Security teams, on the other hand, are at another helm, and using other tools, to spot exposures. They are looking not only at permissions but also workloads, data, applications and infrastructure as a whole. This broader approach informs security teams about permissions-related risks as well as granular policy refinements that enforce least privilege, including when elevated permissions should be granted but limited by time.
By design, IAM tools lack full stack and even multi-cloud entitlements context; they may recommend least privilege yet from a narrow permissions and policy lens. They are unable to bring into focus access risk that feeds into a vulnerability or resource to create a toxic cloud trilogy.
IT and security leaders need to enable their IAM and security teams to work closely with each other. Do they?

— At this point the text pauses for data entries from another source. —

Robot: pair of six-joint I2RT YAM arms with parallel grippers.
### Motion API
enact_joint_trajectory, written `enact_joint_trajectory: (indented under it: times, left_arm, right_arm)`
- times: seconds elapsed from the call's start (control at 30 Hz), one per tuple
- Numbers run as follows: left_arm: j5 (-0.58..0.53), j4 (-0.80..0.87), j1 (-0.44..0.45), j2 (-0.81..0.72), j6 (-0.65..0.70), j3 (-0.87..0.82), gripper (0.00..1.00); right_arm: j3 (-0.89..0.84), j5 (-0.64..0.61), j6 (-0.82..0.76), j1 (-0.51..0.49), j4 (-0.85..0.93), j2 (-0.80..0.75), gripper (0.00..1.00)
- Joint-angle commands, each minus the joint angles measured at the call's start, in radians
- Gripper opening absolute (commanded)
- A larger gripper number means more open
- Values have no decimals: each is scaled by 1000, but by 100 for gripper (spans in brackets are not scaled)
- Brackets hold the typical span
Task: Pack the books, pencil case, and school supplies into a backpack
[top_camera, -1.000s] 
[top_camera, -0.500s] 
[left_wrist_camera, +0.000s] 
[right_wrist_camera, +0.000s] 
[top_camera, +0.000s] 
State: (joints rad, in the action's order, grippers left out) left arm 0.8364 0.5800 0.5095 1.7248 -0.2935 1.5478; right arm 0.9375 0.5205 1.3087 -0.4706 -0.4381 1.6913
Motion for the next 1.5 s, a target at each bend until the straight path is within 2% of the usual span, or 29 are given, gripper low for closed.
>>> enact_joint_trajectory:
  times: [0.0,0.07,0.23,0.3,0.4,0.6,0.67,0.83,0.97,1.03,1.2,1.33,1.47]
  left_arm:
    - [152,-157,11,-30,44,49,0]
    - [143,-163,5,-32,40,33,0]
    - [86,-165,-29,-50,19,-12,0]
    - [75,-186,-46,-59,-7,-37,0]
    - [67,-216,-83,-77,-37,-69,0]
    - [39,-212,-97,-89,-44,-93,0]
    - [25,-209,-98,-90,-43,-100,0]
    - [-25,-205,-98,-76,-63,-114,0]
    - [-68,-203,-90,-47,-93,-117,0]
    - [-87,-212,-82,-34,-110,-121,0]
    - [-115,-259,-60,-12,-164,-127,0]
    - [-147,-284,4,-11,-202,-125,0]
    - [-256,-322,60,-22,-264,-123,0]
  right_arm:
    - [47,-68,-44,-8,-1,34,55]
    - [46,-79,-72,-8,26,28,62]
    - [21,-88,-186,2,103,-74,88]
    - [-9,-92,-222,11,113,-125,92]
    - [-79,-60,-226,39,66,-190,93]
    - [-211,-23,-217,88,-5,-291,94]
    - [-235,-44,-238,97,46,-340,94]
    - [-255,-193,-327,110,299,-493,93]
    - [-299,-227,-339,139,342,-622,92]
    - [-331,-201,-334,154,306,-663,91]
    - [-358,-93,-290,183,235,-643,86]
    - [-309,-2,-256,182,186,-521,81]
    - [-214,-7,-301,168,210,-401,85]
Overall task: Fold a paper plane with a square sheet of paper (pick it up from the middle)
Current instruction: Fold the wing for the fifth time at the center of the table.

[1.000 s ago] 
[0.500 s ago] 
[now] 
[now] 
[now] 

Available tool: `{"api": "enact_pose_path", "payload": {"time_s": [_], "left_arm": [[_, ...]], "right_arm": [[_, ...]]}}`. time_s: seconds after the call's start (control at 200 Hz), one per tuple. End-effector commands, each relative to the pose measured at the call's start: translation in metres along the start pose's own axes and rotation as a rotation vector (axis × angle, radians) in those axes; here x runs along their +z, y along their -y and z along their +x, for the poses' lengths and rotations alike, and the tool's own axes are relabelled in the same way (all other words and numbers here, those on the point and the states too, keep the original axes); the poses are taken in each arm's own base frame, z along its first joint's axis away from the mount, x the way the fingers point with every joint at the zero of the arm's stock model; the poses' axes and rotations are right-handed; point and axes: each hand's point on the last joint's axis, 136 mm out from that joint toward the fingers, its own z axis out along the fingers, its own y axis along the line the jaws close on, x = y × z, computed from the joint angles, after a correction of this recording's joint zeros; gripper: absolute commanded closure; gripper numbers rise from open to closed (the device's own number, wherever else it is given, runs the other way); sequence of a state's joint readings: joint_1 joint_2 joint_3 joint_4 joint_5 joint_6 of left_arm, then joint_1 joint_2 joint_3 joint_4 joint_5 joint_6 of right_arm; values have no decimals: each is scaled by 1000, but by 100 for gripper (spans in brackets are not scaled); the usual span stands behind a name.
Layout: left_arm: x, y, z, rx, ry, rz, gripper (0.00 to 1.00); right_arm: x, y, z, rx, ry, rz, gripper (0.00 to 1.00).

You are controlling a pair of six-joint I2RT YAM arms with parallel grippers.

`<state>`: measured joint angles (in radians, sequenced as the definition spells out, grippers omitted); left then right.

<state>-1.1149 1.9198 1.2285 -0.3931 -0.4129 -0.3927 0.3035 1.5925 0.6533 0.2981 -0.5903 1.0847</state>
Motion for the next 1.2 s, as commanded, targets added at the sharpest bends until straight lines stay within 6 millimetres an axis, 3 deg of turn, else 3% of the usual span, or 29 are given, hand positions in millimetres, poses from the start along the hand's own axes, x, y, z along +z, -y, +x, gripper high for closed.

And why are human identities more likely to be assigned excessive privileges? In some cases, project managers prevail upon their IT colleagues to elevate privileges for an urgent business need. Note, too, that developers may be using programmatic, IAM role-based templates to define access for non-human identities.
The phrase "public exposure" conjures up an actor performing before an audience. In cloud infrastructure, public assets - databases, websites, email servers and other online services - are just that: exposed to external networks so legitimate parties outside the organization can access them.
Risk increases when assets are unintentionally public with either excessive permissions and/or a vulnerability. Worse is when the asset contains sensitive data. Organizations need to be able examine whether an asset is configured as public. In the case of publicly exposed cloud storage, they need to be able to discover and classify sensitive data contained within, including who can access it and how it is used, so any remediation measures can be prioritized accordingly.
29% of organizations have public-facing storage buckets
Our research found that 96% of organizations have public-facing cloud assets; 29% of organizations have public-facing storage buckets. It is essential to know if this exposure is due to a misconfiguration, such as an unpatched resource or overprivileged access. If oversight is at play, it may be due to business drivers such as time to market or lack of cloud security personnel, or the need to implement guardrails, policies or visibility. Context and tools are needed to be able to monitor and close such exposure, and downgrade permissions to the minimal needed.
Taking a few key actions can prevent toxic cloud trilogies in your cloud environment. Here's what we recommend:
Our research showed that unwittingly or not, many organizations have unnecessary exposures in their cloud environments. Since we can't know what a malicious actor will do next, control what you can. Add context to unmask and prioritize security gaps like the cloud toxic trilogy, and close such exposures swiftly.